• TRY IT
The whole listing below is to be repeated without alteration.

□ □ □ □ □

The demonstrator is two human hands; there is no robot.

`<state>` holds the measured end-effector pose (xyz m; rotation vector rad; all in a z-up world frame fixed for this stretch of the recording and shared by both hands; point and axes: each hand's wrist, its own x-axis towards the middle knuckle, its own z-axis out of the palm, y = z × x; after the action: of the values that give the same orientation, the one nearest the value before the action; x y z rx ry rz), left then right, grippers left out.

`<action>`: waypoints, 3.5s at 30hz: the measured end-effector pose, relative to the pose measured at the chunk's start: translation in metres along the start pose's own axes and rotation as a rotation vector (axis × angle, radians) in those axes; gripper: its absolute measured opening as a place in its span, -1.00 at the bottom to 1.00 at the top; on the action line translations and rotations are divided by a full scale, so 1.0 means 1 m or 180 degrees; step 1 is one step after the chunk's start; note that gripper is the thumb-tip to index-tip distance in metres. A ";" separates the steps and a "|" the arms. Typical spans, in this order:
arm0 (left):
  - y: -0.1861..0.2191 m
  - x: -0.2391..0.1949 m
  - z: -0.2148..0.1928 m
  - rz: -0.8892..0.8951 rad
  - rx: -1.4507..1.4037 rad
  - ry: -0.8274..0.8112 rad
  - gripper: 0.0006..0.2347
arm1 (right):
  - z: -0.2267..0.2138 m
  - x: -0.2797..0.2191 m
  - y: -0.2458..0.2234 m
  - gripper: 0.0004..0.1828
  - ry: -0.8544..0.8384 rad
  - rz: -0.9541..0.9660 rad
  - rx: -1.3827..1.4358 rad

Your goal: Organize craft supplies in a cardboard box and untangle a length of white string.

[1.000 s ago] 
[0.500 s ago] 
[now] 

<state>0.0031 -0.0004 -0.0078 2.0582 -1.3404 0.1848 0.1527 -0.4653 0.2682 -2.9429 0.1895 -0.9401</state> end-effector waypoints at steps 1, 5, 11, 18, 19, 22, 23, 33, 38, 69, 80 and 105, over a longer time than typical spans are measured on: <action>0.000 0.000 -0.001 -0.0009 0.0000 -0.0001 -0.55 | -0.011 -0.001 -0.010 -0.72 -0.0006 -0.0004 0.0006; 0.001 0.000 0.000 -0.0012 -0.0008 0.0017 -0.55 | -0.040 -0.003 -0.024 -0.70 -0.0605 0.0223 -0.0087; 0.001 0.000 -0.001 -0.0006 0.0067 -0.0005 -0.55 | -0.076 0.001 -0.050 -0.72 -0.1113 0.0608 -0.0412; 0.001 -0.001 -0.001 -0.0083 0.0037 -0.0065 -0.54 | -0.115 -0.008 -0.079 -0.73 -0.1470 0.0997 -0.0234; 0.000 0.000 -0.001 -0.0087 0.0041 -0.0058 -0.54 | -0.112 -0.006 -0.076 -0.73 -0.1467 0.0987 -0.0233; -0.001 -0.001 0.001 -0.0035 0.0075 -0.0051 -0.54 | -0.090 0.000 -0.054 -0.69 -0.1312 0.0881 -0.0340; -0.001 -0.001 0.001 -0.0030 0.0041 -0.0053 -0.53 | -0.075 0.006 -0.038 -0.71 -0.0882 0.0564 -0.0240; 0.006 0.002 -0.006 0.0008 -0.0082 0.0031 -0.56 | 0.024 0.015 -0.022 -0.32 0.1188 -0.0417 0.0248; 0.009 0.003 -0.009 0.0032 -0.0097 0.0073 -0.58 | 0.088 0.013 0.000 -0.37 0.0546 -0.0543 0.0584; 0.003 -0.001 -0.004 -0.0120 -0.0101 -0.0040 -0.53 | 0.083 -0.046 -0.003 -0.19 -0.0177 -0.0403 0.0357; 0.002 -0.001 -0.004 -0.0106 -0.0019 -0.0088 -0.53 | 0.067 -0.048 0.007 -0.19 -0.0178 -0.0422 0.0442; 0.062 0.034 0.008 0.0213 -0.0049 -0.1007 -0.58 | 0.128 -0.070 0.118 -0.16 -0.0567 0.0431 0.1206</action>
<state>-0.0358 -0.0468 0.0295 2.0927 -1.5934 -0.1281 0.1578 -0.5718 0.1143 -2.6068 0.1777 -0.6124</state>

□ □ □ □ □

• FINAL ANSWER
The demonstrator is two human hands; there is no robot.

`<state>` holds the measured end-effector pose (xyz m; rotation vector rad; all in a z-up world frame fixed for this stretch of the recording and shared by both hands; point and axes: each hand's wrist, its own x-axis towards the middle knuckle, its own z-axis out of the palm, y = z × x; after the action: of the values that give the same orientation, the one nearest the value before the action; x y z rx ry rz), left then right, grippers left out.

`<action>`: waypoints, 3.5s at 30hz: the measured end-effector pose, relative to the pose measured at the chunk's start: translation in metres along the start pose's own axes and rotation as a rotation vector (axis × angle, radians) in those axes; gripper: its absolute measured opening as a place in its span, -1.00 at the bottom to 1.00 at the top; on the action line translations and rotations are divided by a full scale, so 1.0 means 1 m or 180 degrees; step 1 is one step after the chunk's start; note that gripper is the thumb-tip to index-tip distance in metres. A ";" separates the steps and a "|" the arms. Typical spans, in this order:
arm0 (left):
  - y: -0.1861..0.2191 m
  - x: -0.2391..0.1949 m
  - z: -0.2148..0.1928 m
  - rz: -0.8892..0.8951 rad
  - rx: -1.4507..1.4037 rad
  - ry: -0.8274..0.8112 rad
  - gripper: 0.0006..0.2347
arm1 (right):
  - z: -0.2267..0.2138 m
  - x: -0.2797..0.2191 m
  - y: -0.2458..0.2234 m
  - gripper: 0.0004..0.1828
  - ry: -0.8544..0.8384 rad
  - rz: -0.9541..0.9660 rad
  - rx: -1.3827..1.4358 rad

Your goal: Organize craft supplies in a cardboard box and untangle a length of white string.

[1.000 s ago] 
[0.500 s ago] 
[now] 

<state>0.0031 -0.0004 -0.0078 2.0582 -1.3404 0.1848 0.1527 -0.4653 0.2682 -2.9429 0.1895 -0.9401</state> end-effector waypoints at steps 1, 5, 11, 18, 19, 22, 23, 33, 38, 69, 80 and 105, over a longer time than typical spans are measured on: <action>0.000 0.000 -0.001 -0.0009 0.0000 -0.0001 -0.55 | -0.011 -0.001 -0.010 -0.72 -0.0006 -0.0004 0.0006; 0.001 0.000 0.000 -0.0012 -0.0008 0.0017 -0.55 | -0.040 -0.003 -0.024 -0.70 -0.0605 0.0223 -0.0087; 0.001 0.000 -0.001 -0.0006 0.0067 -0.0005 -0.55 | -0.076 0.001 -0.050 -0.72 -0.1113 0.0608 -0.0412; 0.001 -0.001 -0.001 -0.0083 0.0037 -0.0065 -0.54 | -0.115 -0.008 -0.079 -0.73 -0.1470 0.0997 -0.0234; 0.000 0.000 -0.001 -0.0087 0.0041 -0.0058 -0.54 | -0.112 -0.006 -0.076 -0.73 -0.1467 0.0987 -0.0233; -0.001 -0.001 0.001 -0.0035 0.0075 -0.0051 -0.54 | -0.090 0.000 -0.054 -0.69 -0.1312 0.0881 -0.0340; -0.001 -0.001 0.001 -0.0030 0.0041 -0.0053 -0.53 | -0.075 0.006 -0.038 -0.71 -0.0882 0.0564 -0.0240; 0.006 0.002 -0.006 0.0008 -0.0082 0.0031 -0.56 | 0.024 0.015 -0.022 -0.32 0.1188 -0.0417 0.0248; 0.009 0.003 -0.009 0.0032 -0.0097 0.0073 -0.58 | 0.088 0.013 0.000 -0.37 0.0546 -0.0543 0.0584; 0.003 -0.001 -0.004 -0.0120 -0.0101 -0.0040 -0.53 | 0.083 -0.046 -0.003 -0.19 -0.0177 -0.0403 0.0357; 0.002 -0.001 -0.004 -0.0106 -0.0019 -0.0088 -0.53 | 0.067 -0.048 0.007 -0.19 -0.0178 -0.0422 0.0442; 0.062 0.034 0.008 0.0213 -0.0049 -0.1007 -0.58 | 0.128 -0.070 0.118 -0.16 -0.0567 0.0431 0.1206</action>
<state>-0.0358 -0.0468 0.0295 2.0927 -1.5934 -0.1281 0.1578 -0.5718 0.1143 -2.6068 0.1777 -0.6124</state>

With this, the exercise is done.